South Korean shipping company

Chonghaejin Marine Company Ltd. or Cheonghaejin Marine Company Ltd. was a South Korean shipping company.

It is known for having operated the ferry MV Sewol, which sank en route from Incheon towards Jeju in 2014. The Sewol capsized in the Maenggol Channel carrying 476 people, mostly secondary school students from Danwon High School; 172 passengers and crew survived, while 304 drowned or are still missing.

The same year after the disaster, the shipping company filled for bankruptcy in June, and was officially dissolved in May 2016.

==Company==
Chonghaejin Marine Company Ltd. was set up on 24 February 1999, and became a key entity to consolidate Yoo Byung-eun's bankrupt company Semo's shipping business, taking over ships and assets held by Semo Marine, and had Semo's debts written off. Yoo Byung-eun's two sons are controlling the shipping firm through a majority stake in the investment vehicle I-One-I Holdings as well as 13 unlisted affiliates which through a tangled web of ownership structure own each other.
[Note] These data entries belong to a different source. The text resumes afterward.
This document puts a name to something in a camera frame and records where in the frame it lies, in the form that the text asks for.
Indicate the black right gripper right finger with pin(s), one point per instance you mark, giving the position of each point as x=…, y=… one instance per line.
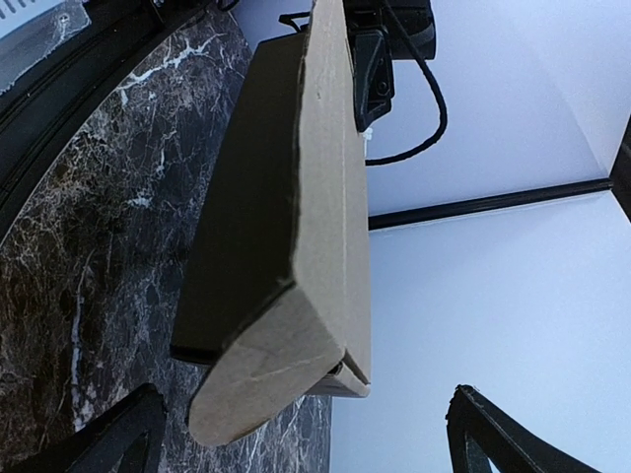
x=482, y=437

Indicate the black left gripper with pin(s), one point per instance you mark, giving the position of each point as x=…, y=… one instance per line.
x=373, y=88

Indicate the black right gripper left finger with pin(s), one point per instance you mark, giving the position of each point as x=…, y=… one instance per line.
x=129, y=435

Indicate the brown cardboard box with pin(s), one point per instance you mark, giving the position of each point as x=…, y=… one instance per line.
x=275, y=300

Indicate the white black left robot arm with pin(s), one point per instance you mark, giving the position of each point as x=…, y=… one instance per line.
x=397, y=19

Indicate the black left frame post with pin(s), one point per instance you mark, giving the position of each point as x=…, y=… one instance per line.
x=486, y=204

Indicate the black front table rail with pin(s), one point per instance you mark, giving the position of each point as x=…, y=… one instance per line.
x=48, y=104

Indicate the white slotted cable duct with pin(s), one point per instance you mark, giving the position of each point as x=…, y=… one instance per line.
x=17, y=13

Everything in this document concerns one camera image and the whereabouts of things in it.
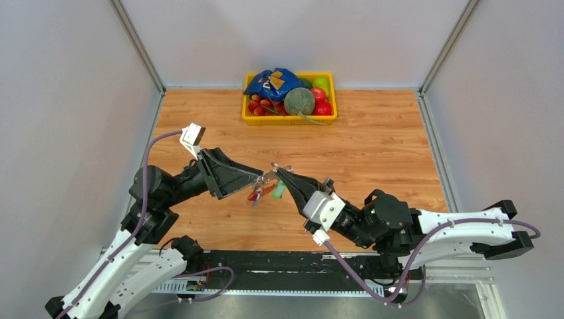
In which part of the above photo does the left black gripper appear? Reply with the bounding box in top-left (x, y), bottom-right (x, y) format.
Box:
top-left (162, 146), bottom-right (263, 207)

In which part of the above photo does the green key tag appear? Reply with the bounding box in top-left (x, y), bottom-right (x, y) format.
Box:
top-left (272, 181), bottom-right (287, 199)

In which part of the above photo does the red handled key ring holder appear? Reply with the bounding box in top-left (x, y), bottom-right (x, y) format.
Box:
top-left (247, 162), bottom-right (293, 207)

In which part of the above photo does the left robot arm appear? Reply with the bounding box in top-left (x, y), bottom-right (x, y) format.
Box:
top-left (45, 148), bottom-right (263, 318)

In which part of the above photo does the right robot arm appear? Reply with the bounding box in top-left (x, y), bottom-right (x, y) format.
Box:
top-left (272, 168), bottom-right (539, 278)

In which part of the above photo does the yellow plastic bin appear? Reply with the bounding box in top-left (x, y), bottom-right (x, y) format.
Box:
top-left (241, 72), bottom-right (338, 126)

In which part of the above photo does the bunch of red fruits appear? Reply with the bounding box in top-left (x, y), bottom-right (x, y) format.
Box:
top-left (247, 94), bottom-right (289, 116)

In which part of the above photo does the red tomato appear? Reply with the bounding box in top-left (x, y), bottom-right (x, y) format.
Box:
top-left (312, 101), bottom-right (333, 116)

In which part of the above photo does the green melon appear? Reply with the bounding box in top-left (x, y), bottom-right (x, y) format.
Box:
top-left (283, 88), bottom-right (328, 126)

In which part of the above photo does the red apple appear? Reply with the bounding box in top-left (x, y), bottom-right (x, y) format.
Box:
top-left (311, 87), bottom-right (327, 102)

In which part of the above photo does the blue snack bag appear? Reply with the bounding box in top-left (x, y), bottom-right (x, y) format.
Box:
top-left (243, 68), bottom-right (307, 102)

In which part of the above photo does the green apple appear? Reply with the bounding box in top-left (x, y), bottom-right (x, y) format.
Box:
top-left (312, 76), bottom-right (331, 96)

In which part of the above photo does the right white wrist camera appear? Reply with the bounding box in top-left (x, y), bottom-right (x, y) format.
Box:
top-left (302, 191), bottom-right (345, 246)

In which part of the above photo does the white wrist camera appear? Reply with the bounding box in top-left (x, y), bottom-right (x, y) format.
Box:
top-left (180, 122), bottom-right (206, 159)
top-left (302, 191), bottom-right (345, 246)

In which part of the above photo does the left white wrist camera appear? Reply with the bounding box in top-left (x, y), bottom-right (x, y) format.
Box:
top-left (180, 122), bottom-right (206, 159)

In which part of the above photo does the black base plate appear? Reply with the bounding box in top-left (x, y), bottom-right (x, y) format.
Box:
top-left (176, 249), bottom-right (424, 293)

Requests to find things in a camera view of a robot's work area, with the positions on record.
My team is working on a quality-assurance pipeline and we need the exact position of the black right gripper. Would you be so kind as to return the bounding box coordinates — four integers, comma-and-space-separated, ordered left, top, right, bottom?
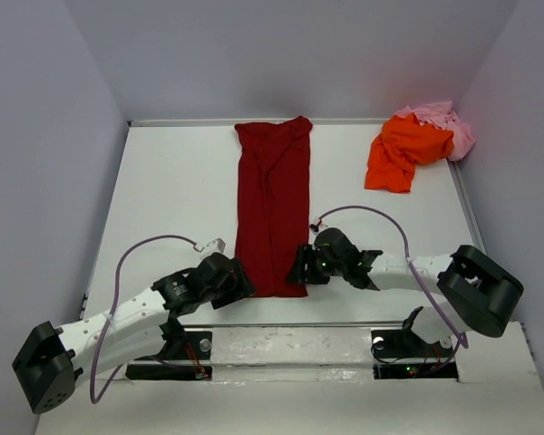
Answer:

After Sewols sinking, the Ministry of Oceans and Fisheries cancelled Chonghaejin Marine's license to operate ferries on the Incheon-Jeju Island route in May 2014.

In mid June 2014, Chonhaiji Co. Ltd., a ship block maker controlled by the sons of businessman Yoo Byung-eun, and the major shareholder of Chonghaejin Marine Company with 39.4%, lodged its application for receivership at the Changwon District Court. Chonhaiji had billion (~ million) in outstanding debt to main creditor Korea Development Bank. On 12 June 2014 a man's body was found in a field 415 kilometres south of Seoul. A few weeks later after forensic testing police revealed it was the body of Yoo Byung-eun. While foul play was ruled out, police said they had yet to establish the cause of death.

==History==
Chonghaejin Marine Company Ltd. was established on 24 February 1999, is a South Korea shipping company known for its involvement in passenger and freight transportation. The company's operations began with a focus on domestic ferry services, primarily connecting the mainland to various islands along the coast of South Korea.

Over the years, Chonghaejin expanded its fleet and services, becoming a significant player in the ferry industry. The company operated several vessels, including large ferries capable of carrying passengers and vehicles, catering to both tourists and local commuters.

One of the most notable events in the company's history was the tragic sinking of the MV Sewol on April 16, 2014. The disaster resulted in the loss of 304 lives and raised significant concerns about maritime safety practices in South Korea. Following the incident, Chonghaejin Marine faced intense scrutiny and criticism regarding its operations, safety protocols, and the handling of the tragedy. The company was subsequently involved in legal battles and underwent structural changes to address the shortcomings exposed by the incident. Chonghaejin Marine was officially dissolved on 9 May 2016.

==Ferries==
Chonghaejin Marine Company's Most notable ferry was MV Sewol, which sank on April 16, 2014 with the loss of 304 lives, among them being 250 high school students on a field trip. Some other Ferries include Chonghaejin Express Ferry No. 1, which accidentally collided with an oil tanker in 2003, and Ohamana, which was retired after the sinking of her sister ship, Sewol.